**ACTION ITEM**
Type the records that follow again exactly as written, but drop the pictures.

**EXTRACTED DATA**

——

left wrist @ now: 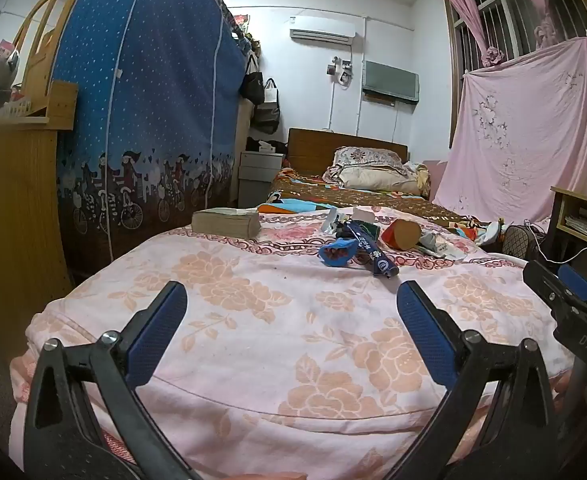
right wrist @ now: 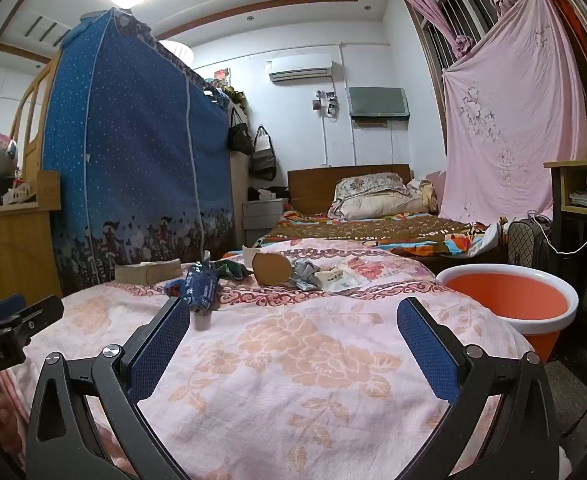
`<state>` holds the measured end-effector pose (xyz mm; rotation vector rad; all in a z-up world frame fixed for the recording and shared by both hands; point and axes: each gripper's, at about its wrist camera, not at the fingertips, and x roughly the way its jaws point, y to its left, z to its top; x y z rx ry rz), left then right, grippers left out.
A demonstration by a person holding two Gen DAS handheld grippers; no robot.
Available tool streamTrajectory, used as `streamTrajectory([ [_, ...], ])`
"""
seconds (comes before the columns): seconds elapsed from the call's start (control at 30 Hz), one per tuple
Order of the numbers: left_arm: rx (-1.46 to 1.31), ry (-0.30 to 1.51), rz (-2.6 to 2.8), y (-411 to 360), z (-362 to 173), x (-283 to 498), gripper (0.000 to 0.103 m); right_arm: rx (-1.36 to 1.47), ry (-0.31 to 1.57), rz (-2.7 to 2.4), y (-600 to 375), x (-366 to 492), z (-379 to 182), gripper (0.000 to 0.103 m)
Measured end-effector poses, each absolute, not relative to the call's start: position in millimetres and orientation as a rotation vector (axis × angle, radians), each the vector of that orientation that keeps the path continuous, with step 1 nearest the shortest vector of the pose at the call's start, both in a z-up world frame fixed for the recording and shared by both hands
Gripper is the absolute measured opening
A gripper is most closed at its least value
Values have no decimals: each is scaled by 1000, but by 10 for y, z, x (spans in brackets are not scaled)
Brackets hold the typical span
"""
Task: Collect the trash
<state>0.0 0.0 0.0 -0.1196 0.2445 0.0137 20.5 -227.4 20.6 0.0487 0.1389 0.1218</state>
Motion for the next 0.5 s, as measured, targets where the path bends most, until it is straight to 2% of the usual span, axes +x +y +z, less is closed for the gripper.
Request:
streamTrajectory([
  [0.5, -122, 247, 16, 4, -2, 4, 91, 50, 137, 122, -2267, 205, 203, 103],
])
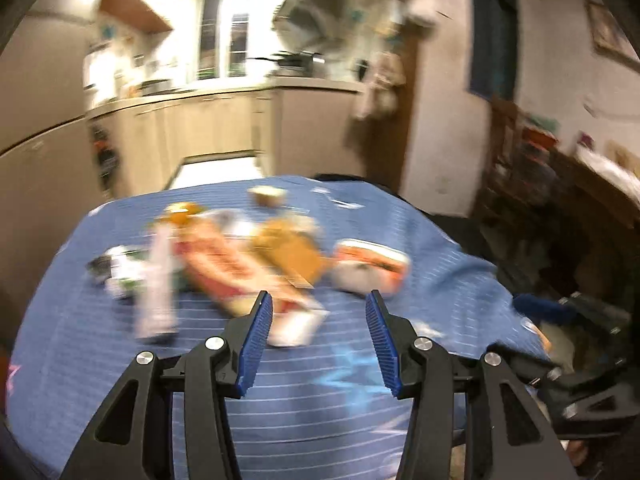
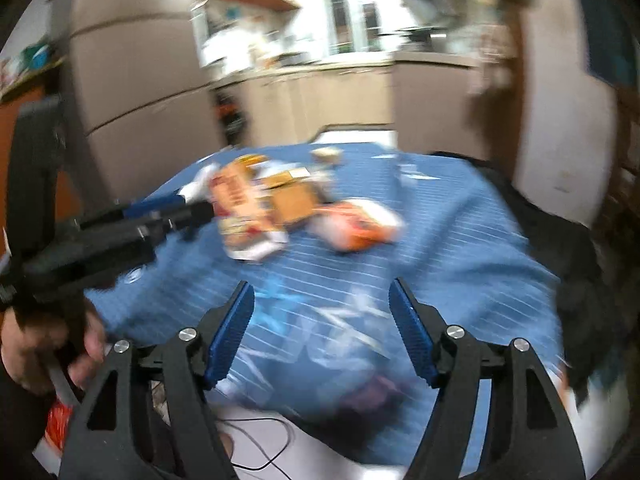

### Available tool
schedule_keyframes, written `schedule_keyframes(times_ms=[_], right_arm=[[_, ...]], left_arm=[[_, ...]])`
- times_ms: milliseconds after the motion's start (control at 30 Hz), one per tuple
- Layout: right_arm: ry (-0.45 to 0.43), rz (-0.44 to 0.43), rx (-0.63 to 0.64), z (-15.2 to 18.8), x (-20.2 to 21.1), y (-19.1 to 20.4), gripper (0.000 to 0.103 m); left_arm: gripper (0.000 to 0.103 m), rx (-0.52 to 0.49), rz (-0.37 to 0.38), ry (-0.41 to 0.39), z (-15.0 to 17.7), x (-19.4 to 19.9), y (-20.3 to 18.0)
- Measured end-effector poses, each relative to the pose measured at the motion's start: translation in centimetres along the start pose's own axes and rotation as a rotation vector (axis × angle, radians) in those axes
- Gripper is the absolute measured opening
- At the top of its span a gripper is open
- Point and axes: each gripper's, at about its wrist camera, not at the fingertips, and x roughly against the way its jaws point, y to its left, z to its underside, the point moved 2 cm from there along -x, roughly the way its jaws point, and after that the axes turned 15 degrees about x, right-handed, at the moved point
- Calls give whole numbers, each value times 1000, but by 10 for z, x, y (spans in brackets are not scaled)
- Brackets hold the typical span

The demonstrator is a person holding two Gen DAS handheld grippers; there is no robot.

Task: Collect trash
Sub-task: 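Swing both tools back over the table toward the boxes, then grasp the red-and-yellow box with the right gripper while the left gripper grasps the white medicine box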

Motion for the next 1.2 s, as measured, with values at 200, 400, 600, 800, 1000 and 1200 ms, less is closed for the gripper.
schedule_keyframes(times_ms=[200,400,600,800,1000,1200], right_arm=[[45,-162,150,-54,-82,44,73],[110,-206,235,-81,-137,58,73],[153,-202,306,-89,-166,65,73],[159,-191,341,-94,-168,71,74],[131,-194,333,-96,-165,73,73],[144,-191,359,-99,-173,74,73]], left_arm=[[73,175,-111,-22,-33,8,119],[77,307,-97,70,-37,-24,188],[80,313,-54,156,-32,-63,182],[80,343,-26,189,-31,-92,184],[49,406,-13,193,-22,-103,191],[23,366,22,160,-26,-89,180]])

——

**TASK RESPONSE**
left wrist @ now: 
right wrist @ now: 
`<state>` holds the measured end-effector pose (xyz mm; rotation vector rad; all in a z-up world frame fixed for the recording and shared by both hands; point and axes: each gripper's, at about its wrist camera, not at the fingertips, and x roughly the way its jaws point, y to its left, z to its top; x y z rx ry rz), left then right, grippers left out.
A demonstration by a person holding two Gen DAS handheld grippers; no robot.
Available tool streamTrajectory, used as `streamTrajectory([ [_, ...], ])`
"""
seconds (comes before the columns): seconds elapsed from the call's start (control at 30 Hz), one per tuple
Order of the numbers: left_arm: rx (-1.46 to 1.31), ry (-0.30 to 1.51), rz (-2.6 to 2.8), y (-411 to 360), z (-362 to 173), x (-283 to 498), gripper (0.000 to 0.103 m); right_arm: rx (-1.36 to 1.47), ry (-0.31 to 1.57), rz (-2.7 to 2.4), y (-600 to 375), x (-366 to 492), z (-379 to 182), gripper (0.000 to 0.103 m)
Measured end-effector poses, each absolute, not relative to the call's start: position in millimetres and orientation as a rotation vector (axis × angle, radians), each the vector of that orientation that keeps the path continuous, with step 1 nearest the shortest vector of the pose at the call's start, both in a z-up world frame fixed for the recording and shared by both hands
Gripper is the absolute measured opening
A gripper is most closed at its least value
Values have no decimals: each is scaled by 1000, but by 10 for y, z, x (spans in brackets are not scaled)
Brackets hold the typical span
"""
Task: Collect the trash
<state>0.0 0.0 0.0 -0.1196 0.2445 0.0137 20.5 -227.4 20.6 0.0487 0.1389 0.1218</state>
Motion for the next 0.5 s, as measured, targets where the path bends most, until it is straight to 2% of the usual span, axes +x +y +z, less is closed for the gripper.
Request:
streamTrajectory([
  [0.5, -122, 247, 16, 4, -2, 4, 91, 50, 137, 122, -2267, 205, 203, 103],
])

### Available tool
schedule_keyframes, written `schedule_keyframes(times_ms=[_], right_arm=[[_, ...]], left_arm=[[_, ...]])`
- times_ms: milliseconds after the motion's start (control at 30 Hz), one per tuple
- Layout: right_arm: ry (-0.45 to 0.43), rz (-0.44 to 0.43), rx (-0.63 to 0.64), z (-15.2 to 18.8), x (-20.2 to 21.1), y (-19.1 to 20.4), gripper (0.000 to 0.103 m); left_arm: gripper (0.000 to 0.103 m), rx (-0.52 to 0.49), rz (-0.37 to 0.38), ry (-0.41 to 0.39), z (-15.0 to 17.7), x (-19.4 to 19.9), y (-20.3 to 18.0)
- Measured end-effector poses, each relative to the pose measured at the motion's start: translation in centimetres along the start pose's own axes and rotation as a rotation vector (axis × angle, radians) in those axes
- Gripper is the absolute measured opening
- At the top of its span a gripper is open
- Point and axes: each gripper's, at about its wrist camera, not at the fingertips, and x roughly against the way its jaws point, y to its left, z to its underside, the point moved 2 cm from there along -x, roughly the way its jaws point, and after that the axes turned 15 degrees about x, right-handed, at the moved point
- Calls give whole numbers, each value times 1000, but by 10 for z, x, y (spans in brackets are not scaled)
- Brackets hold the typical span

The demonstrator is a person holding two Gen DAS handheld grippers; there is no robot.

Task: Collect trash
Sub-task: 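Swing both tools back over the table toward the boxes, then grasp the red-and-yellow box with the right gripper while the left gripper grasps the white medicine box
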
Motion for the next 1.2 s, as measured, with values at 200, 400, 600, 800, 1000 and 1200 ms, less is closed for the gripper.
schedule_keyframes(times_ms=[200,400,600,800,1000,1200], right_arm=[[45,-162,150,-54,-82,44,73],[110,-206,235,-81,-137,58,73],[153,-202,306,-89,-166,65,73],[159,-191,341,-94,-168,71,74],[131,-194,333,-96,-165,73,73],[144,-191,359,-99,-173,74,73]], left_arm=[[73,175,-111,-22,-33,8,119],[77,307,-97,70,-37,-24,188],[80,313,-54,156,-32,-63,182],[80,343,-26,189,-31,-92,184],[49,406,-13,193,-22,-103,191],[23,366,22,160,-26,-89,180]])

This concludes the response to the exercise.